## Work order
Take from the material every line that contains the word "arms".

## Raw data

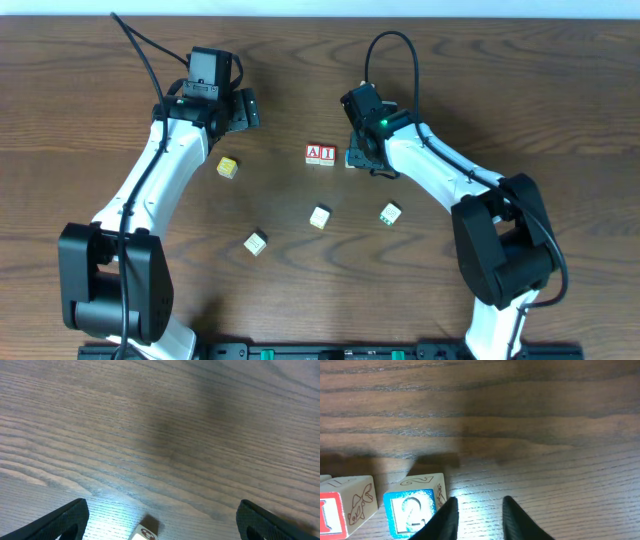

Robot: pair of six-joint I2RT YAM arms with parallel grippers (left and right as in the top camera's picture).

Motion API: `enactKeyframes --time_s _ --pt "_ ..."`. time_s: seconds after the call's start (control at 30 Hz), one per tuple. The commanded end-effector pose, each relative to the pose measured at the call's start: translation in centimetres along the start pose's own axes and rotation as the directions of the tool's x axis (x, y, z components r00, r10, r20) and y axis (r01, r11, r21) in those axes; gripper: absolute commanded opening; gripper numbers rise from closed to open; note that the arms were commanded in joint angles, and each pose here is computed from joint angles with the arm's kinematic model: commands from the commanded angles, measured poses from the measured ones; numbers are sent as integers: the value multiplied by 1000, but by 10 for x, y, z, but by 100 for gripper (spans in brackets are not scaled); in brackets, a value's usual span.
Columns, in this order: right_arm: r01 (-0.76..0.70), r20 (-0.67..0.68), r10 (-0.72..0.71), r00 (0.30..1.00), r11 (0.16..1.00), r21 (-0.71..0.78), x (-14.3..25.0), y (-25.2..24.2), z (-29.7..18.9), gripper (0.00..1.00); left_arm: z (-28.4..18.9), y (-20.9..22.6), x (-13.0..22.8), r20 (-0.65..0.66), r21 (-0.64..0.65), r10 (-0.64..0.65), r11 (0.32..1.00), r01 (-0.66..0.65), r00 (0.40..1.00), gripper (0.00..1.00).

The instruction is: Spell out Ai2

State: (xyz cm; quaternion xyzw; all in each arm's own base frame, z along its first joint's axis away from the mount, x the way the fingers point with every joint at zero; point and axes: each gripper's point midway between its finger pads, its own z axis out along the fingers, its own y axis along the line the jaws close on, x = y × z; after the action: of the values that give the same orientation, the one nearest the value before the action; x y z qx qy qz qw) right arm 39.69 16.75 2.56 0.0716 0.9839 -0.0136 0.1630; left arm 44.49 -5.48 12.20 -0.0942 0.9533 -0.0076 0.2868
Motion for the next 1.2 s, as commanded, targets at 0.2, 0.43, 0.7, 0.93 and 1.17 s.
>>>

## Solved problem
Robot: pair of six-joint I2RT YAM arms with parallel grippers (left and right as in the top camera's picture).
Motion API: `enactKeyframes --time_s _ --pt "_ ..."`. time_s: seconds after the call's start (control at 30 Hz), one per tuple. The commanded end-effector pose, each relative to the pose measured at the call's start: translation in centimetres along the start pose's own axes and rotation as the directions of the tool's x axis (x, y, z components r00, r10, r20) and y axis (r01, r11, r21) in those axes; gripper: absolute commanded opening; gripper numbers rise from closed to open; note that the arms were commanded in joint angles, and each pose here is computed from joint angles with the arm's kinematic model: commands from the commanded angles, measured poses from the measured ones; numbers are sent as integers: the value multiplied by 1000, but by 10 for x, y, z, but by 100 for gripper (spans in brackets are not scaled); in brackets, a value's usual span.

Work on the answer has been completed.